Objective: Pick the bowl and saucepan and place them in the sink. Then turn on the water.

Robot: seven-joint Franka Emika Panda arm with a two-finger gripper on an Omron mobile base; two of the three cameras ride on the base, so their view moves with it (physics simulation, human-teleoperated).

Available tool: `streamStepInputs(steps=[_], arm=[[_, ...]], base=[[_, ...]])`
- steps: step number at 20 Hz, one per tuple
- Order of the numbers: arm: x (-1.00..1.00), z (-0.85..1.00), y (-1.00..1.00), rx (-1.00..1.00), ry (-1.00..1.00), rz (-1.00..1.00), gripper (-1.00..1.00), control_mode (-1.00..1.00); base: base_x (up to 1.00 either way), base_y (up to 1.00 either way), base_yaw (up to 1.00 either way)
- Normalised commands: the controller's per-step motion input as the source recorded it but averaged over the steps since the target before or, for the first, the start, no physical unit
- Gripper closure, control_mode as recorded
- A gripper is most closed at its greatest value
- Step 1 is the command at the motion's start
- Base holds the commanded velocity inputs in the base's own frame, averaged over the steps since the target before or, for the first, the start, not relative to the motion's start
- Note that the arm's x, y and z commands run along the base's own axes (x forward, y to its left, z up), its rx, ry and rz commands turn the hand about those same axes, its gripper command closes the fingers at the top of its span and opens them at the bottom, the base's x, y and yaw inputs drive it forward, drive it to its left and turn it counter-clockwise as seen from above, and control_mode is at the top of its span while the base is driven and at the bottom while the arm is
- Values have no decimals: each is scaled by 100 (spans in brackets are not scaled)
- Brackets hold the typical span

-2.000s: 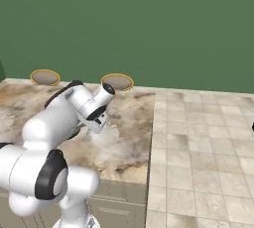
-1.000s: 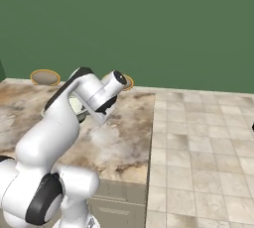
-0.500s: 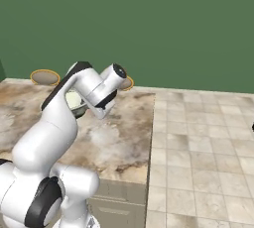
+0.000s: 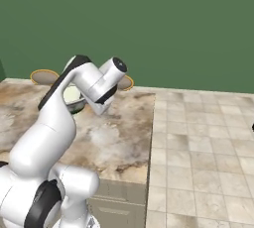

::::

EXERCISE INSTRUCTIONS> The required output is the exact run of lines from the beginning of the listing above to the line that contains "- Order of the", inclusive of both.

SOLUTION BELOW>
Objective: Pick the bowl and saucepan and place them in the sink. Then turn on the water.

Robot: seven-joint Franka Emika Panda arm with a two-finger gripper on an Omron mobile base; two of the three cameras ride on the base, so their view moves with it (physics simulation, human-teleoperated).

Available tool: `streamStepInputs(steps=[_], arm=[[_, ...]], base=[[_, ...]])`
- steps: step number at 20 Hz, one per tuple
- Order of the numbers: arm: x (-1.00..1.00), z (-0.85..1.00), y (-1.00..1.00), rx (-1.00..1.00), ry (-1.00..1.00), rz (-1.00..1.00), gripper (-1.00..1.00), control_mode (-1.00..1.00); base: base_x (up to 1.00 either way), base_y (up to 1.00 either way), base_yaw (up to 1.00 either way)

The exercise is done, and nothing more is needed.